Reasons for setting up a staff-only area
There are several good reasons to do this:
You need to make the technology accessible
I've also covered this in the articles about removing the barriers to entry, reasons your ed tech facilities are being underused and reviewing your equipment loans procedure, but there is another aspect, which is more psychological than anything else. By setting up a staff-only technology-rich area, you're saying to the staff, in effect, that you consider them to be so important that they don't have to vie with students for the use of these facilities.
Staff can work in privacy
I worked with one school in which staff who wanted to use a computer had to work on one in the school library, in the company of students. Hardly any wonder, then, that no teacher was ever to be seen there. How can you write a report on a student when there's the possibility of students seeing what you're writing?
Teachers can request help in private
Everyone has to start somewhere, but most teachers would feel embarrassed at having to ask for assistance in front of students, or of making what they regard as a silly mistake and getting into a panic, in public as it were. Having a staff-only area removes that source of fear.
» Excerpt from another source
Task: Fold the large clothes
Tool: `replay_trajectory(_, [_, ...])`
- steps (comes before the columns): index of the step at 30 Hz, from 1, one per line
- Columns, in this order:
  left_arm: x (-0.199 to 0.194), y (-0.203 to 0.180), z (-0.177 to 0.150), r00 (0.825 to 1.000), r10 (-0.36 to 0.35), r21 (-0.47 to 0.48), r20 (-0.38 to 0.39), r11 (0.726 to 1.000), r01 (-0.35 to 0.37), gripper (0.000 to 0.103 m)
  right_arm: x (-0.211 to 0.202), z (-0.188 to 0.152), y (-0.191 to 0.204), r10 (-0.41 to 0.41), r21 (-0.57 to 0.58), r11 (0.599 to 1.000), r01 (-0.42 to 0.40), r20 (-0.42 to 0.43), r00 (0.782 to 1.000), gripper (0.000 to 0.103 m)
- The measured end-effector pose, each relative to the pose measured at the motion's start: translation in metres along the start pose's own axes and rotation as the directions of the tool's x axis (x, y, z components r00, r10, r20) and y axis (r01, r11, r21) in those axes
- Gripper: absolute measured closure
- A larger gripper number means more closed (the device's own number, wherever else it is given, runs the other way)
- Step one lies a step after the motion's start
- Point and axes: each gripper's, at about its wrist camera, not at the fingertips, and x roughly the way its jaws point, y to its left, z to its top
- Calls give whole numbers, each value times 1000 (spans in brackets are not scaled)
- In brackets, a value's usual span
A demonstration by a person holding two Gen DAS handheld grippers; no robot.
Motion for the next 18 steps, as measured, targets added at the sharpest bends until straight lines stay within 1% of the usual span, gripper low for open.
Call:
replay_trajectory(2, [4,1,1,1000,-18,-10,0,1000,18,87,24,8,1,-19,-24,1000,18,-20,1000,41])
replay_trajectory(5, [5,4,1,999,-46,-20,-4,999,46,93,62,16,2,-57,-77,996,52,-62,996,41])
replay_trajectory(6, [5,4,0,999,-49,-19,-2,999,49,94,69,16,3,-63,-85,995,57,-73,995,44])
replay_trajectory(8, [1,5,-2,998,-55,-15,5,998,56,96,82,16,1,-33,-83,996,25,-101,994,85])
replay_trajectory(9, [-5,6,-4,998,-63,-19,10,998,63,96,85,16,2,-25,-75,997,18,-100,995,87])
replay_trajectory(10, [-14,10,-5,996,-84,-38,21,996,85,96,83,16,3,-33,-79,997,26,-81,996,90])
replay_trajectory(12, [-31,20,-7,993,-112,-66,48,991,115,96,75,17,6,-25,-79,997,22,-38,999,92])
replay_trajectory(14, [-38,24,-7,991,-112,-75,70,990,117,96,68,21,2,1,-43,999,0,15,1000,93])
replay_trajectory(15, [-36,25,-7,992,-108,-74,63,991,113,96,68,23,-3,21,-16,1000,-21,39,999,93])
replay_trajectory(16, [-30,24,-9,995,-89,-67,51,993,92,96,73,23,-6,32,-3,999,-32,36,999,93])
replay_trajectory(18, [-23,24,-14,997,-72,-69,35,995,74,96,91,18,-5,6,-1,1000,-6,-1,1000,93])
You can showcase the technology
You don't have to have only computers in the staff-only area. Ideally, have other equipment such as a digital camera, a pocket camcorder, a voice recorder, an electronic whiteboard, a visualiser, a "voting system" and anything else you can think of which might get people excited about possibilities.
Features of the staff-only area
So what should your staff-only area be like? Here are some ideas, based on what has worked in my own experience.
It should be a drop-in centre
Any teacher should be able to trot along to the room whenever they feel like it. The easiest thing to do is to make the key available from the school office.
Only the best is good enough
Your natural inclination is, no doubt, to put any new equipment in student areas, and "recycle" older equipment by putting it in the staffroom. However, if you want to encourage teachers to use technology in their lessons, you need to give them (exclusive) aspect to the best, the newest, the brightest.
Apart from the psychological aspect (see above), this approach is also a way of helping to ensure that the equipment is reliable, at the very least. You're also maximising the chances of staff being able to use more advanced features, faster, and with better quality results.
Think of yourself as a car salesperson: would you arrange a test drive using some old banger, or the latest model, in pristine condition?
It should be away from the staffroom
The staffroom is a place where you can be constantly interrupted. If possible, use a completely different room. It pays to look around. In my last school, I discovered a music practice room which was being used to store half-a-dozen music stands. You don't need a whole room for that. I went to see the Principal and, to the protests of the Head of Music, I acquired the room, which I set up as a staff-only area.
I installed 6 computers, a laser printer and a colour inkjet printer (these days I'd install a colour laser and possibly a 3D printer too).
Within a week, literally, the room was in constant use.
It was yet one more factor which contributed to the fact that within a couple of terms the use of ICT across the curriculum went from virtually nothing to almost constant. Let me put it this way (bearing in mind that in those days laptops and software was expensive): we had to convert a further two classrooms to computer labs, bringing the total to five, over the course of 18 months.
I like to think that setting up a staff-only area helped.